In the Haskell ecosystem the most widely used build system is the Cabal library, not to be confused with the cabal build tool which is usually refered to by it's package-name: cabal-install to disambiguate.

All contemporary meta build tools such as cabal and stack as well as some custom Haskell build systems use the Cabal library as their foundation. For example the Glasgow Haskell Compiler's bespoke GNU Make based build system also utilises the Cabal library at its core.

We capitalize on this fact by using build information Cabal writes to disk as the common denominator between all Haskell build tools. This allows us to easily support a variety of build tools without incuring significant additional complexity.

Technical Background

Haskell Packages and Setup.hs

Essentially all Haskell packages implement "The Haskell Cabal" (pdf) packaging specification. The Cabal library and cabal-install build tool are named after this specification. Yes we really love confusing naming in Haskell land.

The specification revolves around this Setup.hs script file you might have seen before. Basically the idea is a Haskell source package consists of, at the very least, a Setup.hs file, which is a Haskell program that provides a well defined command-line interface for configuring, building and installing it. Haskell developers can use build tools, such as cabal, which interface with Setup.hs and provide functionality on top it.

Note that even though originally packages were meant to be free to implement the Setup.hs interface however they like, this hasn't been supported by build tools for a long time. In practice use of the Cabal library in Setup.hs is mandatory.

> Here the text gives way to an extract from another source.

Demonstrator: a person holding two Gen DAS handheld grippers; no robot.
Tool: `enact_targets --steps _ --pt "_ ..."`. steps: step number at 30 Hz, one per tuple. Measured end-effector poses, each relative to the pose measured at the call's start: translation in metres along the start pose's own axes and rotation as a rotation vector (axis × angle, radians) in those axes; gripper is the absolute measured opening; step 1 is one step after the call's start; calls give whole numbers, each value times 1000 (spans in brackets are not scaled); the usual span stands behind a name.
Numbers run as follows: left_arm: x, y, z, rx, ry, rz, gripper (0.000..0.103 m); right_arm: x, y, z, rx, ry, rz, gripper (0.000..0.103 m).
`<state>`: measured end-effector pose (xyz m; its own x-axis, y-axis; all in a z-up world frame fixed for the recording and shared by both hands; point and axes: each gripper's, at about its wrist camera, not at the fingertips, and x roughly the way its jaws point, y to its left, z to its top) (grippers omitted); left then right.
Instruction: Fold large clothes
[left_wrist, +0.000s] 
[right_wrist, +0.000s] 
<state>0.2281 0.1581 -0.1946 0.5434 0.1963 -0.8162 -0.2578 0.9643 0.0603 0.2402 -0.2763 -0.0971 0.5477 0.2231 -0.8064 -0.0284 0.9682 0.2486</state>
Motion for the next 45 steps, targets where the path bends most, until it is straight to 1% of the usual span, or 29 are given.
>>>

Now, the first step of building a package in "The Haskell Cabal" is to call Setup.hs's configure command:

$ runhaskell Setup.hs configure

When invoking Setup.hs the default behaviour of the Cabal library is to first read the <pkg-name>.cabal configuration file to determine how the project is structured and what dependencies it has. In the case of configure it will then probe the system it's running on about:

  • the list of available Haskell packages,
  • system package dependencies (using pkg-config) and
  • Haskell compiler type, version and supported language extensions (among other things).

Finally Haskell package dependency resolution is also run.

Cabal then writes all the gathered information on the concrete configuration of the package into a file called setup-config. Subsequent steps, such asrunhaskell Setup.hs build, will then read this state file instead of <package-name>.cabal to avoid having to probe the system or run dependency resolution again.

It is this file that cabal-helper is primarily concerned with reading and presenting in a usable manner. Reading this file essentially means that all the complicated work has already been done for us and we can get straight to running the compiler.

Multi-package projects

So far so good. That's pretty much the end of the story for the traditional cabal build commands but what about cabal new-build and Stack I hear you asking?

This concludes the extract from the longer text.